### Instructions to follow
Which lines in the data contain the word "that"? Please copy each of them.

Records below:

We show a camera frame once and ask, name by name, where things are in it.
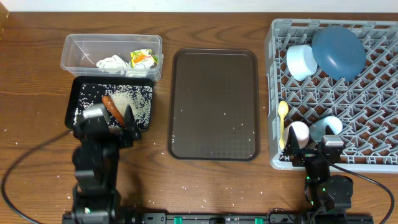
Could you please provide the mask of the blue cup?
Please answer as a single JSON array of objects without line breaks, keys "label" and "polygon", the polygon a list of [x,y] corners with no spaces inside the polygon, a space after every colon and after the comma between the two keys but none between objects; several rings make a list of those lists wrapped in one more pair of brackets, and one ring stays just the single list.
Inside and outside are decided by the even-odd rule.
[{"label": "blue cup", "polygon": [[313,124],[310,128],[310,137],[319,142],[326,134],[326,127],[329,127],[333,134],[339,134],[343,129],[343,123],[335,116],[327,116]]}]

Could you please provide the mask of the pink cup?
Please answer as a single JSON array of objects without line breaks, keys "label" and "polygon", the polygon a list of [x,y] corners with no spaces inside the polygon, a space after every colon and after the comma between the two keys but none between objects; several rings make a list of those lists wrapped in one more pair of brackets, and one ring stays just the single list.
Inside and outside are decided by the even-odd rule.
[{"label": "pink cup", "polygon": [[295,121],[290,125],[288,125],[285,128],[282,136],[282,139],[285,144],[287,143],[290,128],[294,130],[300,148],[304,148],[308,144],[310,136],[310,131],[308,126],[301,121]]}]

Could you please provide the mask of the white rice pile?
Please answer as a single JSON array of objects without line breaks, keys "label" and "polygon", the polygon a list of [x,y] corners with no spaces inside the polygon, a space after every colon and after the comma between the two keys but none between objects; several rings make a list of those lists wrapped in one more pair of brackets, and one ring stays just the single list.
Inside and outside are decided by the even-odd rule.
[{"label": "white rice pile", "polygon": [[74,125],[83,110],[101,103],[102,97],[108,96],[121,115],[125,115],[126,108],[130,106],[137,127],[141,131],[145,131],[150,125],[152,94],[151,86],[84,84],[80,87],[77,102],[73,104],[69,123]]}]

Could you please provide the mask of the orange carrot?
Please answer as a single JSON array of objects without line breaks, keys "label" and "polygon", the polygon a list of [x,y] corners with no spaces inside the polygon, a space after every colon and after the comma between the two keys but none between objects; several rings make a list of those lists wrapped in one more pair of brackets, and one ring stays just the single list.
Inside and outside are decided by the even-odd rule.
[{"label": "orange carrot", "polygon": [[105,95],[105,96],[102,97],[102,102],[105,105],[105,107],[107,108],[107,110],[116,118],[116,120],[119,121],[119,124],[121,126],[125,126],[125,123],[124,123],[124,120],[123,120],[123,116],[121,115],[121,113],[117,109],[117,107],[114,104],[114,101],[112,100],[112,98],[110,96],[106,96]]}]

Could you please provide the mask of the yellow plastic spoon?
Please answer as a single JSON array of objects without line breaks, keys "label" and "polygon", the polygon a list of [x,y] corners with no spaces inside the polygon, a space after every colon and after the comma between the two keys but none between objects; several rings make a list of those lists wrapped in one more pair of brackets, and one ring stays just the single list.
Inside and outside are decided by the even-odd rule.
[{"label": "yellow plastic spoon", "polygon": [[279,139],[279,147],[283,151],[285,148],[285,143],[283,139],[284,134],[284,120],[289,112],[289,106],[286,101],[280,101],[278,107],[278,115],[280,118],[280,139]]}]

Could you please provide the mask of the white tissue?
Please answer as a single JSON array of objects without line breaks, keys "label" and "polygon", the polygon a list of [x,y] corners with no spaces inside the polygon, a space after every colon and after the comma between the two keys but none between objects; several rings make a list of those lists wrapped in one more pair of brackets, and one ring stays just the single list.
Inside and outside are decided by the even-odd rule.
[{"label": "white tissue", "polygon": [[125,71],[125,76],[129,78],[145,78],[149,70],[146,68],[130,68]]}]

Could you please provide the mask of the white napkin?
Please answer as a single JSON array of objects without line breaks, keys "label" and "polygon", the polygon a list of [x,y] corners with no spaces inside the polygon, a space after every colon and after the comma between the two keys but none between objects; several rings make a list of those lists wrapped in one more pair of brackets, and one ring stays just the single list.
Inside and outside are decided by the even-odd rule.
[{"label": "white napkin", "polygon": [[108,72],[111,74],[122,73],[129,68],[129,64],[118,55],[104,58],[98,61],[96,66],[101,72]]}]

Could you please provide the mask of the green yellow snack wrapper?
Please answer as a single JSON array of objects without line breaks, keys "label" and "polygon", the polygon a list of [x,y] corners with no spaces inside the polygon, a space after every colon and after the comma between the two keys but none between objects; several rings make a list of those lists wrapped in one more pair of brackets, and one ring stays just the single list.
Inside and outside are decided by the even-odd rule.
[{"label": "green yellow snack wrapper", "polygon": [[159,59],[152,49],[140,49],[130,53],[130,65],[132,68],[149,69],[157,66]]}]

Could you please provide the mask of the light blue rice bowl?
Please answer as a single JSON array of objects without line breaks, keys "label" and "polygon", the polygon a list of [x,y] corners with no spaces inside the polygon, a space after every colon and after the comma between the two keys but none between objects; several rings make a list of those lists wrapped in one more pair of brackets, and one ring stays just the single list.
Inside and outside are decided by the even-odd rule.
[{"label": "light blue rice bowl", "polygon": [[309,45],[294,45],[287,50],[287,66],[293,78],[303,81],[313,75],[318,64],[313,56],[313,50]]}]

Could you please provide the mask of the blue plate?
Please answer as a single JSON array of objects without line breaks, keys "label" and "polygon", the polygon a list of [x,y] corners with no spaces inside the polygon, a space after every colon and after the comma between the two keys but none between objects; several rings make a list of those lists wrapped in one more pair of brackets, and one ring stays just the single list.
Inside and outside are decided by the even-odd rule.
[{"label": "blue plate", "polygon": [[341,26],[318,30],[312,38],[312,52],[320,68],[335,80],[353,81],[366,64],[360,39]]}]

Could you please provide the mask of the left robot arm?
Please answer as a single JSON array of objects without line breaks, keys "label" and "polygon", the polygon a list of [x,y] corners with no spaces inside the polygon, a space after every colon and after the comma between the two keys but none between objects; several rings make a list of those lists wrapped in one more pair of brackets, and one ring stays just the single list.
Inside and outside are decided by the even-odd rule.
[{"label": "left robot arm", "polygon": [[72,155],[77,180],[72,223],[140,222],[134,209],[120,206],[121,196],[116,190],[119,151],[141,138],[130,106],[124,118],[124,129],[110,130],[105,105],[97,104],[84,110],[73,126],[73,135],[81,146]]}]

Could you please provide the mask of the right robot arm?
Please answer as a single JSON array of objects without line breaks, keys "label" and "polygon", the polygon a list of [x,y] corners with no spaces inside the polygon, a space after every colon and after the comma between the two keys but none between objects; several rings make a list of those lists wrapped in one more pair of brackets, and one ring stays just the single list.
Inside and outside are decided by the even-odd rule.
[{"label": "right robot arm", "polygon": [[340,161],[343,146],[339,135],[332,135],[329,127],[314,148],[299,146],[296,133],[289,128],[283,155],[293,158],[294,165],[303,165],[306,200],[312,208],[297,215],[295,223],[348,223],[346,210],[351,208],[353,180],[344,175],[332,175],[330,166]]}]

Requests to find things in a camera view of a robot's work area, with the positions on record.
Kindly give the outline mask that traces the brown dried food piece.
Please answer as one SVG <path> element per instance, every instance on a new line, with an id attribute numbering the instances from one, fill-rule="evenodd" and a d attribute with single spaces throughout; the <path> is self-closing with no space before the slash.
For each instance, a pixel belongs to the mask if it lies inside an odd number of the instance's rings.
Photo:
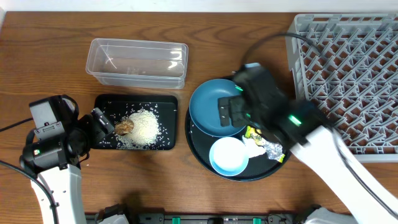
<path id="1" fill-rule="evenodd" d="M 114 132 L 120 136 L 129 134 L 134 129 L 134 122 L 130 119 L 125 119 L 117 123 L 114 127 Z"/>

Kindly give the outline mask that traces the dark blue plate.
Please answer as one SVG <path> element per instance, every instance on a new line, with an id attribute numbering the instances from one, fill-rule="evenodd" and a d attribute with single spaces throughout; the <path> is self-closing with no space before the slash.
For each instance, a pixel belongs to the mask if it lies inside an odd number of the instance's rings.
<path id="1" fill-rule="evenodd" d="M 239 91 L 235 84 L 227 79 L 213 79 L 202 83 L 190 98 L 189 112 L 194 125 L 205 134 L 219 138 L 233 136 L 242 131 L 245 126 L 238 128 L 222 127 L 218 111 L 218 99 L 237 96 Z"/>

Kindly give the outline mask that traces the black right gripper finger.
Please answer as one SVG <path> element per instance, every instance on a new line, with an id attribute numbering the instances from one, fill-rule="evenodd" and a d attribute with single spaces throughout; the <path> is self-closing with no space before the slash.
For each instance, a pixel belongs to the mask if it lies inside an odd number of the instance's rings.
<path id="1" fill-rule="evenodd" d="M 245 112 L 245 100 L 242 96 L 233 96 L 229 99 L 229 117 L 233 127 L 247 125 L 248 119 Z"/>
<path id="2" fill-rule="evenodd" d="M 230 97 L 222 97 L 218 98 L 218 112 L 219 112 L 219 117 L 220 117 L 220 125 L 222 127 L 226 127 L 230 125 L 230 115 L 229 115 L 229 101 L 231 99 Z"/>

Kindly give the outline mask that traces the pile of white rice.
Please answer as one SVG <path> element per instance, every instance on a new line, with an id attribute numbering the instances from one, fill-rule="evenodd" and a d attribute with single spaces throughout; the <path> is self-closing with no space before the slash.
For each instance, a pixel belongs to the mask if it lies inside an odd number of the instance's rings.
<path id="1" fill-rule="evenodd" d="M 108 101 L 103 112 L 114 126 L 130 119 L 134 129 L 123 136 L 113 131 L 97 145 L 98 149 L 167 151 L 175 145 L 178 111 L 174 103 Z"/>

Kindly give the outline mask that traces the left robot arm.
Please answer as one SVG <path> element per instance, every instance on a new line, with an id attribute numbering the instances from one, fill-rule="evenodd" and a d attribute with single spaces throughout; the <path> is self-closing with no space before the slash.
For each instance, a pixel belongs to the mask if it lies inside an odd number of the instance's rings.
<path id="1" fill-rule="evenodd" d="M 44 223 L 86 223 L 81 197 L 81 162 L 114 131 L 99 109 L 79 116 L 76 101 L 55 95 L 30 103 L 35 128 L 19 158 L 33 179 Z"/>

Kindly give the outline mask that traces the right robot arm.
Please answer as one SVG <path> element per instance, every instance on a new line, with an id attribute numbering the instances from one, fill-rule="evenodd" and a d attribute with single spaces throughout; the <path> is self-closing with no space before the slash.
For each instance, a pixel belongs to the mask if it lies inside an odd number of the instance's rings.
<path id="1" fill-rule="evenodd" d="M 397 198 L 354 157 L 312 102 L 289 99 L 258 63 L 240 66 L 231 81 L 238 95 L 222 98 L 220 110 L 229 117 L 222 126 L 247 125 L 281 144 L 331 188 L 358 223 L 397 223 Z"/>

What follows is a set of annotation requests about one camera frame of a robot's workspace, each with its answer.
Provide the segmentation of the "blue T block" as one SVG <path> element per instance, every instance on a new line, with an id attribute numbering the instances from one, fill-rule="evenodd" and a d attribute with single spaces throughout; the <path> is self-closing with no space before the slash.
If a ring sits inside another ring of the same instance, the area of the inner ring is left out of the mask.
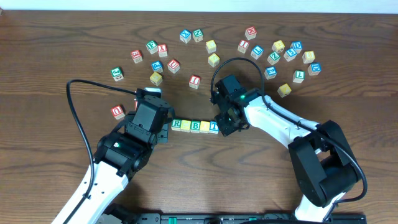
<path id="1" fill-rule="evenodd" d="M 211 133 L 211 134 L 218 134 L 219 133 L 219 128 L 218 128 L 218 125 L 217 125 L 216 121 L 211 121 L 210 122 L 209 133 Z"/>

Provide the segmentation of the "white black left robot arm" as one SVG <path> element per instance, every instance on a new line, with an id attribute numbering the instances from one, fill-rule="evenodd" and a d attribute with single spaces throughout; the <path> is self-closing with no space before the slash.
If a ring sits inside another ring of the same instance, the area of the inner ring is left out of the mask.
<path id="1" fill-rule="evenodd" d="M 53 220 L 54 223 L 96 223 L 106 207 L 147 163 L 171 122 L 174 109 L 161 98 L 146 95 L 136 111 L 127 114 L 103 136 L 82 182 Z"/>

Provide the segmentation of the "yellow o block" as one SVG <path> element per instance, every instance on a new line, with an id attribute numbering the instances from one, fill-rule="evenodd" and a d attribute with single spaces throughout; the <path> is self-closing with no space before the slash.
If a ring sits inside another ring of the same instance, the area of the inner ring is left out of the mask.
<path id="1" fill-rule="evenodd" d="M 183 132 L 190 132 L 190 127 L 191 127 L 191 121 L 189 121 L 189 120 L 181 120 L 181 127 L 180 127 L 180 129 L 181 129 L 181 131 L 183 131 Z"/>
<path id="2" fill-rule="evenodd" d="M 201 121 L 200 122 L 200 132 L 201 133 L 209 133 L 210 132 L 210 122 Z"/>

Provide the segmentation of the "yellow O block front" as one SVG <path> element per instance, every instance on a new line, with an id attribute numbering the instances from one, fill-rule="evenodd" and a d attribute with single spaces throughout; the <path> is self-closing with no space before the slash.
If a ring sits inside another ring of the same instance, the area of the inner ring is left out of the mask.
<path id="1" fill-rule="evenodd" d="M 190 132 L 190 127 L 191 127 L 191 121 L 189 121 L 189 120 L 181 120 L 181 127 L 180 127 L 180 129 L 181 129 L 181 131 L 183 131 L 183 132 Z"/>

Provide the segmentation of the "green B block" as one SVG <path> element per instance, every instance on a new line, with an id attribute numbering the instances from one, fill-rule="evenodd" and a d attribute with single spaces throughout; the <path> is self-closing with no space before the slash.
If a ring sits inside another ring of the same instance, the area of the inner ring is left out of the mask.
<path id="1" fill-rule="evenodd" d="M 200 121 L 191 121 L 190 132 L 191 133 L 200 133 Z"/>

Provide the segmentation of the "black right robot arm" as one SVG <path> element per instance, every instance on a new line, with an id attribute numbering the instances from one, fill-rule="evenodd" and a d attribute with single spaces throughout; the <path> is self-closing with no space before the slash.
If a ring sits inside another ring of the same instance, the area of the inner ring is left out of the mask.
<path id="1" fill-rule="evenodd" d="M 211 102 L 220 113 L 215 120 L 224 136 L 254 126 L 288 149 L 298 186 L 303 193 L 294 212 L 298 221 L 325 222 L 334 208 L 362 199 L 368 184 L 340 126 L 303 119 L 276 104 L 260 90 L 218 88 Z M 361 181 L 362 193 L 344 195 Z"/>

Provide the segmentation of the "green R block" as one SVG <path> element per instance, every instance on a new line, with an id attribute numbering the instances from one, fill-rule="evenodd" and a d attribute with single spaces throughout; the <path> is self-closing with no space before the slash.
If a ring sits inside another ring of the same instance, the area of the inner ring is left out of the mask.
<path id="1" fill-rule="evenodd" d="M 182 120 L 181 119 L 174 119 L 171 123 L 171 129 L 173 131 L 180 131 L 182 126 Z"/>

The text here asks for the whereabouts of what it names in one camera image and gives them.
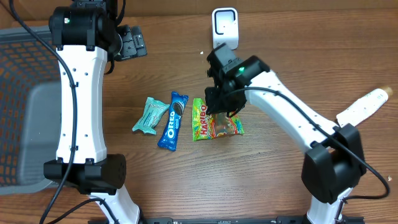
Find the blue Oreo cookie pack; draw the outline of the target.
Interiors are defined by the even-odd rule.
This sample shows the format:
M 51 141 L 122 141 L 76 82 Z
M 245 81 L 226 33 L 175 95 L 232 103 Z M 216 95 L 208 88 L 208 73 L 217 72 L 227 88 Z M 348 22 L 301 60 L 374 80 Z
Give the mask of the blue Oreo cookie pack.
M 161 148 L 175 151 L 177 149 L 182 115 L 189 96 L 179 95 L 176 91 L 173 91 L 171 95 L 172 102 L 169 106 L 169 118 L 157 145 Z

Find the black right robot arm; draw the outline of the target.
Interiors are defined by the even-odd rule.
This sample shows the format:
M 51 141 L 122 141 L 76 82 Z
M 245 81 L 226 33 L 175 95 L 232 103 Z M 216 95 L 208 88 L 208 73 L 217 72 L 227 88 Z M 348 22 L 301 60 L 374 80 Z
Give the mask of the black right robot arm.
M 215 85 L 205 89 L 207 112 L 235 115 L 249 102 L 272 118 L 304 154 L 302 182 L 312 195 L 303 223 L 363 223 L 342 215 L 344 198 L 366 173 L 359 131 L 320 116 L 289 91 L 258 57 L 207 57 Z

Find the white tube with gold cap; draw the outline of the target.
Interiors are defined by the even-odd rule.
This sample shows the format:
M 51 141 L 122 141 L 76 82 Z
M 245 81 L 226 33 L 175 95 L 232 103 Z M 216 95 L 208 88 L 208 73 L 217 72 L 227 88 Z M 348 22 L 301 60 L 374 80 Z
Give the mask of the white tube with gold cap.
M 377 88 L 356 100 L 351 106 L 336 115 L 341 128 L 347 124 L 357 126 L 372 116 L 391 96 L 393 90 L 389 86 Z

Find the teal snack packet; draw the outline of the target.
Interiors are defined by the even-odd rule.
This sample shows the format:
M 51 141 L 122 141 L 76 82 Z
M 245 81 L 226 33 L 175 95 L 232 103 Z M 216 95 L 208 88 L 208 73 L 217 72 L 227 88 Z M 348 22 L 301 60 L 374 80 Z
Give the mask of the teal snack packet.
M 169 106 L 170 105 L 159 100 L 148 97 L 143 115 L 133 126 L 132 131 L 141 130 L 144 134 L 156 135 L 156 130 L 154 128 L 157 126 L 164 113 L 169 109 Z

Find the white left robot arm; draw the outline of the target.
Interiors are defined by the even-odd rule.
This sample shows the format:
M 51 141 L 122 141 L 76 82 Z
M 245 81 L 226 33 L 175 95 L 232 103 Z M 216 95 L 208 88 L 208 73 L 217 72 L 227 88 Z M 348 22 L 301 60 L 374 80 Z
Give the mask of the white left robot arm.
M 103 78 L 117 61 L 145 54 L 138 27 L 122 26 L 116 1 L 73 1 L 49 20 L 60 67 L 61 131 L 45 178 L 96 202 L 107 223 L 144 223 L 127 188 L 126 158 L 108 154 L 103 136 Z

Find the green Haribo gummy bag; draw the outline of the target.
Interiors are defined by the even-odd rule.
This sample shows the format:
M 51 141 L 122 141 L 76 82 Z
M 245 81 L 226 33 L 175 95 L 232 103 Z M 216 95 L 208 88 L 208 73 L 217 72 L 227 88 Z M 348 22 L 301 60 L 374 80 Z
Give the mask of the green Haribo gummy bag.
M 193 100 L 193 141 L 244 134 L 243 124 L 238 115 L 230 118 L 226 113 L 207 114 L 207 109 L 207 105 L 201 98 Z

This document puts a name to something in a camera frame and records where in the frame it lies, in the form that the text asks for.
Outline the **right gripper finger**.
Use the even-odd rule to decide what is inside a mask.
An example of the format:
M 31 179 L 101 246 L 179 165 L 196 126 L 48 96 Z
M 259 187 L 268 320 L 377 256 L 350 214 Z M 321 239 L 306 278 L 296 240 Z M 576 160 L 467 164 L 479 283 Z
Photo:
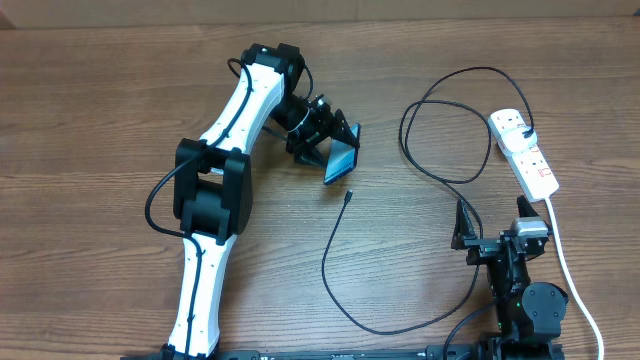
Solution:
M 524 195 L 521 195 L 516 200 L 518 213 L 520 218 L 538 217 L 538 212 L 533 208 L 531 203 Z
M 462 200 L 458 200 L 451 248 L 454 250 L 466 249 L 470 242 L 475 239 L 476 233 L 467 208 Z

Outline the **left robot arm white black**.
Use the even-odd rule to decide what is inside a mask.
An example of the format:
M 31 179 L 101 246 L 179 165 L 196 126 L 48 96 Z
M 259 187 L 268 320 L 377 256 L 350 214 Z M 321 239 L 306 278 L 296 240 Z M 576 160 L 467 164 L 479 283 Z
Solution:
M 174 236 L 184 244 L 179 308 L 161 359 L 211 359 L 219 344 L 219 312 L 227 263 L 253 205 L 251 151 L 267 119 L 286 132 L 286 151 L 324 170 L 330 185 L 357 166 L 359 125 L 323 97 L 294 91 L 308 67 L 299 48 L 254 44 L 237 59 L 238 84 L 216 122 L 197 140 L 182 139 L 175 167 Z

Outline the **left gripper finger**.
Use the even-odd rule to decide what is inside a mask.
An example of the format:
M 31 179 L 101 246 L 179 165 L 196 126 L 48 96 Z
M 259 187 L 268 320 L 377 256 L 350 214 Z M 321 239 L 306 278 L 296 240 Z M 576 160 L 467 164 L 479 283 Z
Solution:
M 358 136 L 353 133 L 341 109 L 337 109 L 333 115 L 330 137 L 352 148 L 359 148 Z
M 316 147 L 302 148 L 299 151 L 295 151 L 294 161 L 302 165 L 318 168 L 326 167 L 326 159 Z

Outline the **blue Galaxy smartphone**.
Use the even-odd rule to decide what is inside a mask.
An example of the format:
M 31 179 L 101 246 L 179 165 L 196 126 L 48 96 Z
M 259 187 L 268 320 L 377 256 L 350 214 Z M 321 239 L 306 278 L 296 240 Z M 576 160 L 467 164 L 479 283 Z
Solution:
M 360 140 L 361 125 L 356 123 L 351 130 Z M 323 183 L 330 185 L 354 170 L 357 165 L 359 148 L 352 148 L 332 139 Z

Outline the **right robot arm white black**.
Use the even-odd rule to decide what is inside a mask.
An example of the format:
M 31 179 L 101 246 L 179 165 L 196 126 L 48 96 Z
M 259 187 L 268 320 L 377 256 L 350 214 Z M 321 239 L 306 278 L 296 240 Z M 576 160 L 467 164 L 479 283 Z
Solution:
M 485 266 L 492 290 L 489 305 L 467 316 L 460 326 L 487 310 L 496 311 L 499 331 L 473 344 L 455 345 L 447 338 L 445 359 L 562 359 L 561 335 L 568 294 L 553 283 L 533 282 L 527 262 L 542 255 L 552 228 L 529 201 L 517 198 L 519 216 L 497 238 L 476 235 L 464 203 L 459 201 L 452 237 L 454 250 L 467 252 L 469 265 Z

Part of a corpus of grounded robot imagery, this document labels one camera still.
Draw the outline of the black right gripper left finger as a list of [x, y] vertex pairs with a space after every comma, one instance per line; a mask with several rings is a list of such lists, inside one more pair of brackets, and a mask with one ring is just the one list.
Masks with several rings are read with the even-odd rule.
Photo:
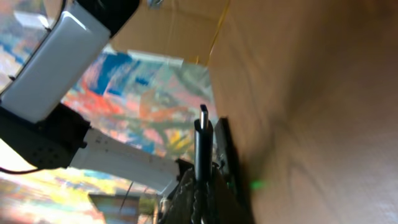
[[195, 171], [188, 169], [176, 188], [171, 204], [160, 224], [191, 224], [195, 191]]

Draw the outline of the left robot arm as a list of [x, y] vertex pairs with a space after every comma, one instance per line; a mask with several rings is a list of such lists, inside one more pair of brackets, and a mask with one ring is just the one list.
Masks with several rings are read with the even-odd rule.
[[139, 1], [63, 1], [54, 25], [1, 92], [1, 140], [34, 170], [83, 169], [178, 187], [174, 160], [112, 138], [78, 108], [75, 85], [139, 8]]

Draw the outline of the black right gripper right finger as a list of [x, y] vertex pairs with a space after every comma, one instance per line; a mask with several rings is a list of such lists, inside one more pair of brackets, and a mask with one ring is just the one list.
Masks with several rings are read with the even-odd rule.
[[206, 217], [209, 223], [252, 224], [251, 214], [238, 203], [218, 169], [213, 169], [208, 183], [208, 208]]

End of Records.

### Written response
Kindly give the outline mask that traces the brown dried food piece.
Kindly give the outline mask that traces the dark blue plate.
Kindly give the outline mask that traces the black right gripper finger.
Kindly give the outline mask that traces the pile of white rice.
Kindly give the outline mask that traces the left robot arm.
Kindly give the outline mask that traces the right robot arm.
This document puts a name to something in a camera frame and records where in the frame it lies, in the form that the text asks for.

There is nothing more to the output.